Extracted information:

=======

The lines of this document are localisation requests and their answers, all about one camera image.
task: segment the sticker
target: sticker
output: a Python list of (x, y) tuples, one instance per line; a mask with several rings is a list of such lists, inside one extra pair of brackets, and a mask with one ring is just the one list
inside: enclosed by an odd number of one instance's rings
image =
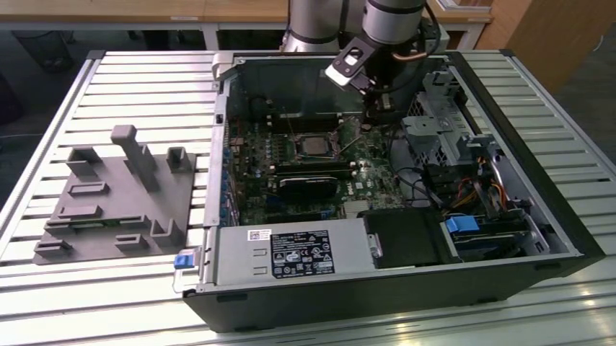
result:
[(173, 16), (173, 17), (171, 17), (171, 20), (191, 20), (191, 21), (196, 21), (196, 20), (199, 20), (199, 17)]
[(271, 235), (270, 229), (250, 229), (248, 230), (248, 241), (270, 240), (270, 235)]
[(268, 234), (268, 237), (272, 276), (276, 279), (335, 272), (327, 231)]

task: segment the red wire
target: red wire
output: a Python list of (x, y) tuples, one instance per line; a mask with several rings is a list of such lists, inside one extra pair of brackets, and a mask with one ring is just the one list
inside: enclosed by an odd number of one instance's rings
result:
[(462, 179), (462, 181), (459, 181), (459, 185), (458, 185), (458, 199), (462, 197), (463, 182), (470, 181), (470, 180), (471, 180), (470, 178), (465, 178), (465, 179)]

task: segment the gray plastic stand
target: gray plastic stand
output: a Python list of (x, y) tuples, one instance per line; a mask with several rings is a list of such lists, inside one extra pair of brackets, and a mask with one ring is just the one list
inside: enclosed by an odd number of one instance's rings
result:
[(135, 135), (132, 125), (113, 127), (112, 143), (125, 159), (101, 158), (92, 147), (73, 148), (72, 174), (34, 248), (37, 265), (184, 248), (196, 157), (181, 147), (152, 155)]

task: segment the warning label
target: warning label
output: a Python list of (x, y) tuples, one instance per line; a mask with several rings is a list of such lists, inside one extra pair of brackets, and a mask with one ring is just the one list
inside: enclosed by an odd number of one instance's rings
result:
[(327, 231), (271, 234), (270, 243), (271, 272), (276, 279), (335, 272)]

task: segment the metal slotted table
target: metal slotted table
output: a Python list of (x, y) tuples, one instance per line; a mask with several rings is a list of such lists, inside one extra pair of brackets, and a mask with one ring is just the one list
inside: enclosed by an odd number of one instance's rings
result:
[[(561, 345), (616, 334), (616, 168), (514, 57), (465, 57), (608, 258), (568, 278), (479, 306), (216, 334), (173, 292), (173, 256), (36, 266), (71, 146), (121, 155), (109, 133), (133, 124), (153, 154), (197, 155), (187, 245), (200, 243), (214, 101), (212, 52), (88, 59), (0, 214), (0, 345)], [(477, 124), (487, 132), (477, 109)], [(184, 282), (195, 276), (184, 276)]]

=======

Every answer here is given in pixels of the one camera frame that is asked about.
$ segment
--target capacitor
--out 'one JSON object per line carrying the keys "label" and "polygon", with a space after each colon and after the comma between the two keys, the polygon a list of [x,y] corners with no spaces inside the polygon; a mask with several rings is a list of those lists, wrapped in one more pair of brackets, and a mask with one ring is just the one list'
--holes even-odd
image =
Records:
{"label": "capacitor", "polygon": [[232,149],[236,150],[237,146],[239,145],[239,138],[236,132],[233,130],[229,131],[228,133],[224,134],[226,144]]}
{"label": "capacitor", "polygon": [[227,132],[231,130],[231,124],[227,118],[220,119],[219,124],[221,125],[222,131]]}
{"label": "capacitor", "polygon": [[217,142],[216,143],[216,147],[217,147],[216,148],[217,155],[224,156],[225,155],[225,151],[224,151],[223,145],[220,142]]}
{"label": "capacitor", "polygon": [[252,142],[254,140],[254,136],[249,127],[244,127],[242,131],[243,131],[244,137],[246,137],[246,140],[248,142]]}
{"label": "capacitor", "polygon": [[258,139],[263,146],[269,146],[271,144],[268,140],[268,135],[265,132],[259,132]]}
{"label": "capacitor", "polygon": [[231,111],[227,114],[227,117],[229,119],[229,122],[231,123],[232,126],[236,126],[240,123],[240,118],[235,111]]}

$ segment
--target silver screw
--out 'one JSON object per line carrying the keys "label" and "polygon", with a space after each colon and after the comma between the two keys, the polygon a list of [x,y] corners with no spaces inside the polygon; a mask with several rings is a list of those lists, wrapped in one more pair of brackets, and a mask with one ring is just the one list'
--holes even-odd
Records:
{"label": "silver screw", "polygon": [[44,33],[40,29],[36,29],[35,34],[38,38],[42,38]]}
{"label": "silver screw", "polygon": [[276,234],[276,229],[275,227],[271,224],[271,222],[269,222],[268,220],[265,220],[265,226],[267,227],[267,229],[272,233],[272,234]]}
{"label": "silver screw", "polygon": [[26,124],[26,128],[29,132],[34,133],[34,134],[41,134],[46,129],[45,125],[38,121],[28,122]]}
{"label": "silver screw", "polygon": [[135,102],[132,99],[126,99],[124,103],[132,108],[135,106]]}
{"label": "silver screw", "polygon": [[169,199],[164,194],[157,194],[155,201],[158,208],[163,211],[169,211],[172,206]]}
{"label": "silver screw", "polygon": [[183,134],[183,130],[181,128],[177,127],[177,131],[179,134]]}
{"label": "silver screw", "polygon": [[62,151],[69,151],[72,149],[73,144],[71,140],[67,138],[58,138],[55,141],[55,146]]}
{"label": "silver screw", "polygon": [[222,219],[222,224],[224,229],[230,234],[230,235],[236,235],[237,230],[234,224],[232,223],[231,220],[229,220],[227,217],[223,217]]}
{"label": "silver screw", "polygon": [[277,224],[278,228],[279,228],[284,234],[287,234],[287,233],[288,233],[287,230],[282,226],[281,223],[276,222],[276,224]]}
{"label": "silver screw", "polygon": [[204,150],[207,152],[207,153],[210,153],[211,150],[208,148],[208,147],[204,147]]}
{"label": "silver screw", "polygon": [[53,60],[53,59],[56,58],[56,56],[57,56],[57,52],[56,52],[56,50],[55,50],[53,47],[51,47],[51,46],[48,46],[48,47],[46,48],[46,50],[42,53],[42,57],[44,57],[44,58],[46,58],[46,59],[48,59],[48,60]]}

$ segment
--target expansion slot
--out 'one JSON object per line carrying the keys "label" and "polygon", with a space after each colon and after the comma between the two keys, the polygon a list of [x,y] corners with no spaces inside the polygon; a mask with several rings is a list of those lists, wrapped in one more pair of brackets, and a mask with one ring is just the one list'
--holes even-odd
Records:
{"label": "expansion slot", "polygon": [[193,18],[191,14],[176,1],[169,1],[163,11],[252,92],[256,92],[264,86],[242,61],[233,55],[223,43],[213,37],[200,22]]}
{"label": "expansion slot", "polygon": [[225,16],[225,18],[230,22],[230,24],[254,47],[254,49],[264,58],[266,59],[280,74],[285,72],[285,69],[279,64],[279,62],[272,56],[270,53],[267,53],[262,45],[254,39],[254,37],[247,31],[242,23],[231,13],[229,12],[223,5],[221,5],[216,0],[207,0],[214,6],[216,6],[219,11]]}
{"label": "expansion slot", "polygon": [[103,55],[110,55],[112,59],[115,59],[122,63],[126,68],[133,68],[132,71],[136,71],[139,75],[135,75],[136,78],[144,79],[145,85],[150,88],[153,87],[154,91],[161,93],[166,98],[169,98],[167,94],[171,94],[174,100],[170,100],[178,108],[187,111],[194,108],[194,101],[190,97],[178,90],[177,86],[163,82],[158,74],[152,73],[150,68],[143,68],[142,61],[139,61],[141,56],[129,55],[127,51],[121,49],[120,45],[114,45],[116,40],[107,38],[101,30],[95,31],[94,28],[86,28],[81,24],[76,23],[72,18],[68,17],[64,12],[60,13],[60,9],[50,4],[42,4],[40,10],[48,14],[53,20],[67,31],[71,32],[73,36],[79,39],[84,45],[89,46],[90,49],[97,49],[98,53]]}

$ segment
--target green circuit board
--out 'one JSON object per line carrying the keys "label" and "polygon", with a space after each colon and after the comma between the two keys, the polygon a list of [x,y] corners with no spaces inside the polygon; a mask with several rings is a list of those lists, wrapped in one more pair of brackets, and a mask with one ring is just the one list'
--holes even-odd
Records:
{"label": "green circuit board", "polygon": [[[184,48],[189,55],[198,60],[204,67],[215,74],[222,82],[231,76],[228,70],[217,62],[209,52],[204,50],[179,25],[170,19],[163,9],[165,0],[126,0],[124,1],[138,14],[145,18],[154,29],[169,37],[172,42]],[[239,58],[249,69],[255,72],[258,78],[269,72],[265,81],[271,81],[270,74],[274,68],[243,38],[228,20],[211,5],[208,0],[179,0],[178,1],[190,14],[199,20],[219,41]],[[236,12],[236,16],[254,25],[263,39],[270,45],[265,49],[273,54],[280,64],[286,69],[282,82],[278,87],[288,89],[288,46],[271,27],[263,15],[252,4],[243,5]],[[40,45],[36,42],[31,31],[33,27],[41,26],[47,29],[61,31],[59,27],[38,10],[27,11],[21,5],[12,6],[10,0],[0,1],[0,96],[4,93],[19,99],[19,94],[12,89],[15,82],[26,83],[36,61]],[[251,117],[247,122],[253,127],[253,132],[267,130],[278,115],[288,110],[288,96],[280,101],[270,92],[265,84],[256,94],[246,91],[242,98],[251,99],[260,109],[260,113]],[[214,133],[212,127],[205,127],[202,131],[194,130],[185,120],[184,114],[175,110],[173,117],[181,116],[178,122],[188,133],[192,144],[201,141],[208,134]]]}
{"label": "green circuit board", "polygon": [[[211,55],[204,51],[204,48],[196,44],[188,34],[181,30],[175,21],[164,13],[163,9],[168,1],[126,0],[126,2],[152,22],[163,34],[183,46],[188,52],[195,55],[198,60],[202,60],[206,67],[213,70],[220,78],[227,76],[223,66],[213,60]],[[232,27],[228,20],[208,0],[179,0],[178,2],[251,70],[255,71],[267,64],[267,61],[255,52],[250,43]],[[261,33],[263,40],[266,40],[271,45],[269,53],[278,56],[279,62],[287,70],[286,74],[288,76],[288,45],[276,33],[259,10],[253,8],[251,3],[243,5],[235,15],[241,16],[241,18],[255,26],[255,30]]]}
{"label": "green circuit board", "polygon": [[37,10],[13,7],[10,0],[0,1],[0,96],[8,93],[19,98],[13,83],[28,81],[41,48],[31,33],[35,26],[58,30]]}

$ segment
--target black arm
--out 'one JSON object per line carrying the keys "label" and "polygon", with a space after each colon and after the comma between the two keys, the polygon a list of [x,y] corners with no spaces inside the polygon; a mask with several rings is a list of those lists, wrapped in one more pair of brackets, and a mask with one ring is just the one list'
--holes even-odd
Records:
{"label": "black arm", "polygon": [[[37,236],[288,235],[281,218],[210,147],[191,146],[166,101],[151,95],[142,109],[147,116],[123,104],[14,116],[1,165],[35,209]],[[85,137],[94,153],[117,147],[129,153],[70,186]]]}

=======

Brief:
Go back to the listing above. Copy word for word the lines from the one with "The lines of" through the one with "target: sticker", and nothing more.

Exercise solution:
The lines of this document are localisation requests and their answers, all about one camera image.
task: segment the sticker
target: sticker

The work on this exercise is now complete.